Villa Cambiaso

On 10 gennaio 2013

La più celebre delle ville della zona di Albaro – un tempo del tutto fuori della città che, inglobandola, ne ha mantenuto almeno in parte le aree verdi – sorse per iniziativa di Luca Giustiniani (†1583). E’ significativo notare che la residenza cittadina di questi, si affaccia lungo lo stretto asse di via San Bernardo: un contesto fitto di abitazioni, in netto contrasto con la posizione isolata e dominante della villa. Un contratto del 1548 per la fornitura di marmi informa che il Giustiniani si era rivolto per la progettazione della villa a Galeazzo Alessi – formatosi su Bramante e Sangallo – il quale in questa occasione progettò la più classica delle sue realizzazioni: compositivamente tripartita, con loggia al centro che rimarca il sottile movimento delle superfici generato dalle semicolonne che scandiscono gli assi del primo ordine e dalle lesene del secondo. Oltre alla qualità del dettaglio architettonico, spicca anche quella degli stucchi – dovuti almeno in parte a Bernardino Solari da Crema – che nella loggia al piano superiore incorniciano i riquadri con Apollo e Diana, rispettivamente affrescati da G.B. Castello il Bergamasco e da Luca Cambiaso.

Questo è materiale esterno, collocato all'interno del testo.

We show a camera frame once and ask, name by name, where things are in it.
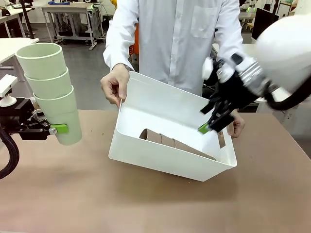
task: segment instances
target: white lab coat
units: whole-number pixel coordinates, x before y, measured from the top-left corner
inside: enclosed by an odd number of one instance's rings
[[[242,53],[238,0],[118,0],[104,60],[130,68],[129,46],[139,22],[139,72],[196,95],[214,38],[219,58]]]

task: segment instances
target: person's right hand
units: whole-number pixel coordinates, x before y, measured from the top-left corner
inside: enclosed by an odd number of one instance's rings
[[[130,74],[122,63],[116,64],[112,71],[101,80],[102,90],[111,104],[120,107],[121,100],[127,96],[126,87]]]

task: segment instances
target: cup rim
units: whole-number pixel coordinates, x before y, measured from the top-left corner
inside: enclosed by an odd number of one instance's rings
[[[34,97],[35,97],[36,99],[42,100],[42,101],[60,100],[60,99],[63,99],[63,98],[65,98],[65,97],[67,97],[67,96],[69,96],[69,95],[71,95],[71,94],[73,93],[73,90],[74,90],[73,85],[71,85],[71,87],[72,87],[72,90],[71,90],[68,94],[66,94],[66,95],[64,95],[64,96],[62,96],[62,97],[54,98],[54,99],[42,99],[42,98],[39,98],[38,96],[36,96],[35,93],[33,93],[33,95],[34,95]]]
[[[23,48],[26,48],[26,47],[29,47],[29,46],[37,46],[37,45],[56,45],[56,46],[58,46],[60,48],[60,50],[55,52],[55,53],[52,53],[50,55],[41,56],[41,57],[23,57],[23,56],[20,56],[20,55],[17,54]],[[15,56],[18,57],[18,58],[22,58],[22,59],[35,60],[35,59],[42,59],[42,58],[52,57],[52,56],[55,56],[55,55],[59,54],[62,51],[63,51],[63,48],[60,45],[55,44],[55,43],[36,43],[36,44],[27,45],[27,46],[24,46],[24,47],[20,48],[15,53]]]
[[[32,78],[29,78],[26,74],[24,74],[24,76],[25,76],[25,78],[26,79],[29,79],[29,80],[31,80],[31,81],[38,81],[38,82],[44,82],[44,81],[51,81],[51,80],[54,80],[54,79],[59,79],[59,78],[62,78],[63,76],[65,76],[66,74],[68,74],[68,72],[69,72],[69,69],[68,69],[68,67],[66,67],[66,72],[65,73],[63,73],[62,75],[60,75],[60,76],[57,76],[57,77],[55,77],[55,78],[51,78],[51,79],[32,79]]]

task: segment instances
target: light green cup
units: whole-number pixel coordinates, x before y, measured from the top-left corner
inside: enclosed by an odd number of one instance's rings
[[[71,92],[71,81],[69,71],[67,71],[56,78],[52,79],[32,79],[25,75],[34,94],[41,99],[55,99],[65,96]]]
[[[54,99],[42,99],[36,96],[34,97],[37,100],[40,108],[46,116],[57,116],[64,113],[72,113],[77,111],[76,98],[74,96],[74,88],[71,86],[71,91],[62,97]]]
[[[24,73],[31,79],[51,79],[67,70],[63,49],[57,44],[39,43],[19,49],[17,57]]]
[[[62,145],[68,146],[79,142],[82,138],[78,110],[72,113],[64,113],[57,116],[47,116],[50,124],[66,124],[68,133],[57,133],[56,138]]]

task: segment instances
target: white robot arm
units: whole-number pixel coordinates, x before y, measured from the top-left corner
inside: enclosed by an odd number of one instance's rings
[[[304,101],[311,94],[310,22],[311,15],[283,18],[260,35],[254,58],[235,53],[231,56],[235,67],[222,60],[214,62],[219,82],[201,112],[214,110],[199,131],[221,131],[234,120],[231,115],[234,109],[243,108],[259,97],[264,97],[268,105],[278,111]],[[292,95],[275,102],[271,93],[276,85]]]

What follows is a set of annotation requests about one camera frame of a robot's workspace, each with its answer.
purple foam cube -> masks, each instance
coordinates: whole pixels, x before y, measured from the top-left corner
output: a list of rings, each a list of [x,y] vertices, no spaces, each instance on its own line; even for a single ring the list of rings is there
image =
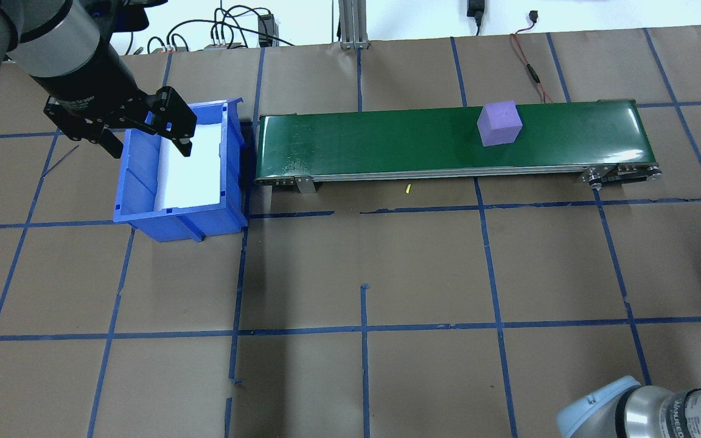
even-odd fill
[[[514,100],[487,103],[478,118],[478,130],[481,132],[483,146],[496,146],[514,142],[521,132],[523,123],[515,109]]]

white wall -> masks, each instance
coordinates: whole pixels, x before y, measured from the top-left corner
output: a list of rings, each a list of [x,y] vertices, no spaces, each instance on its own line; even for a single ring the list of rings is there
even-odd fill
[[[223,3],[226,8],[237,4],[230,0]],[[281,38],[293,44],[326,44],[334,39],[337,0],[258,0],[244,4],[272,9]],[[147,9],[150,27],[134,34],[134,48],[145,46],[152,36],[164,38],[181,21],[212,19],[212,11],[219,5],[218,0],[171,0]],[[466,8],[467,0],[368,0],[368,34],[372,40],[473,35],[475,22],[465,16]],[[540,13],[534,32],[701,24],[701,0],[486,0],[481,34],[504,34],[526,27],[531,9]],[[257,28],[253,15],[239,21],[242,27]],[[209,28],[209,23],[191,23],[178,33],[195,50],[211,43]],[[256,36],[251,34],[248,42],[256,45]],[[125,52],[128,34],[114,35],[112,43],[120,53]]]

robotic arm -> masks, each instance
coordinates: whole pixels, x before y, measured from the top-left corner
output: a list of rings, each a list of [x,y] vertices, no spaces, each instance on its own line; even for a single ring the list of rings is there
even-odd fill
[[[0,0],[0,64],[7,53],[50,94],[44,113],[73,141],[88,139],[120,158],[123,145],[110,130],[138,128],[187,157],[197,116],[170,86],[141,91],[110,45],[116,21],[129,25],[119,30],[142,30],[142,8],[165,2]]]

conveyor belt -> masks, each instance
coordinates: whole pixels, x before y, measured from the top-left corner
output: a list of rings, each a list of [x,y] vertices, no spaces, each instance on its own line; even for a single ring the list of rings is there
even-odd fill
[[[256,182],[587,172],[608,183],[660,174],[633,100],[518,105],[517,140],[494,147],[481,144],[480,113],[469,107],[265,116]]]

red wire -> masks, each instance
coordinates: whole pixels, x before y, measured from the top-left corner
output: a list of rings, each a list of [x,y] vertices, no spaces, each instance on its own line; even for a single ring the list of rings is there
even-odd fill
[[[532,25],[529,27],[525,27],[523,29],[516,30],[515,33],[510,33],[510,37],[512,38],[513,41],[515,41],[515,45],[518,46],[518,51],[521,52],[521,58],[523,59],[524,64],[529,64],[529,60],[526,59],[526,55],[523,53],[523,48],[521,47],[521,42],[518,41],[517,33],[524,32],[526,30],[531,30],[533,27],[534,27],[534,23],[532,23]],[[548,100],[550,100],[551,103],[553,103],[553,99],[551,99],[551,96],[545,91],[545,88],[543,88],[543,84],[538,83],[537,87],[539,87],[540,91],[543,92],[543,103],[545,102],[545,97],[547,97]]]

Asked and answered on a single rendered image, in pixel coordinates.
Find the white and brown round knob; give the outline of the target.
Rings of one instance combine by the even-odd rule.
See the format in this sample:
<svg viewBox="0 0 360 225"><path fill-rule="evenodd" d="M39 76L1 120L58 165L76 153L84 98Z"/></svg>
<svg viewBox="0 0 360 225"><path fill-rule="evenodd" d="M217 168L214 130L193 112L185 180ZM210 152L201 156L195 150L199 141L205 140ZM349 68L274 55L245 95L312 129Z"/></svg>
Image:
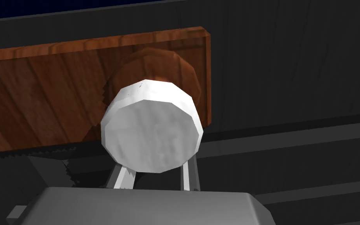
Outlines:
<svg viewBox="0 0 360 225"><path fill-rule="evenodd" d="M102 145L136 172L180 167L200 145L200 97L194 68L177 53L144 48L125 56L105 85Z"/></svg>

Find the brown wooden drawer front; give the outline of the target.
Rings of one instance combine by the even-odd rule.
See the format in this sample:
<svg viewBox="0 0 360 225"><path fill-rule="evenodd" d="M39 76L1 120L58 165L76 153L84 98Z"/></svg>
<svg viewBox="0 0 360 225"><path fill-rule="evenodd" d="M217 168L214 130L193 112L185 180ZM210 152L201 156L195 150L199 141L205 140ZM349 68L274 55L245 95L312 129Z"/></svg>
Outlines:
<svg viewBox="0 0 360 225"><path fill-rule="evenodd" d="M98 140L109 101L148 78L173 82L211 123L202 27L0 49L0 152Z"/></svg>

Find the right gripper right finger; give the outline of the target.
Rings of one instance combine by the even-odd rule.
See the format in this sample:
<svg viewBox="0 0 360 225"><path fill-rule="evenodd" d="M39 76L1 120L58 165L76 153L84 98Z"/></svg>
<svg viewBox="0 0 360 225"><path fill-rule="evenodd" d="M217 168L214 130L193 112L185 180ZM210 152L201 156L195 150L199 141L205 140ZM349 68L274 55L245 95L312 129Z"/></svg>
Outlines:
<svg viewBox="0 0 360 225"><path fill-rule="evenodd" d="M182 191L201 191L196 155L181 166L180 181L180 190Z"/></svg>

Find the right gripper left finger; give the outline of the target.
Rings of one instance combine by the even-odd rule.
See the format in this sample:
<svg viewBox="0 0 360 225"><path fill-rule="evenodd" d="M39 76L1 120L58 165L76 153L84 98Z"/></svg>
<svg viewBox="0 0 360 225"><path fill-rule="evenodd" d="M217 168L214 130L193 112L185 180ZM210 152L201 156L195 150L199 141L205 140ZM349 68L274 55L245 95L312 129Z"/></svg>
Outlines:
<svg viewBox="0 0 360 225"><path fill-rule="evenodd" d="M136 172L128 167L117 163L107 180L106 188L133 189Z"/></svg>

Nel 1787, per via matrimoniale, la villa passò ai Cambiaso che la tennero fino al 1921 quando venne ceduta al Comune di Genova. Destinata alla Scuola superiore navale, a seguito dell’assimilazione di quest’ultima all’Università degli Studi, divenne sede della Facoltà di Ingegneria. Dopo i restauri in conseguenza dei danni bellici, altri sono stati promossi recentemente dalla stessa Facoltà che vi è ospitata.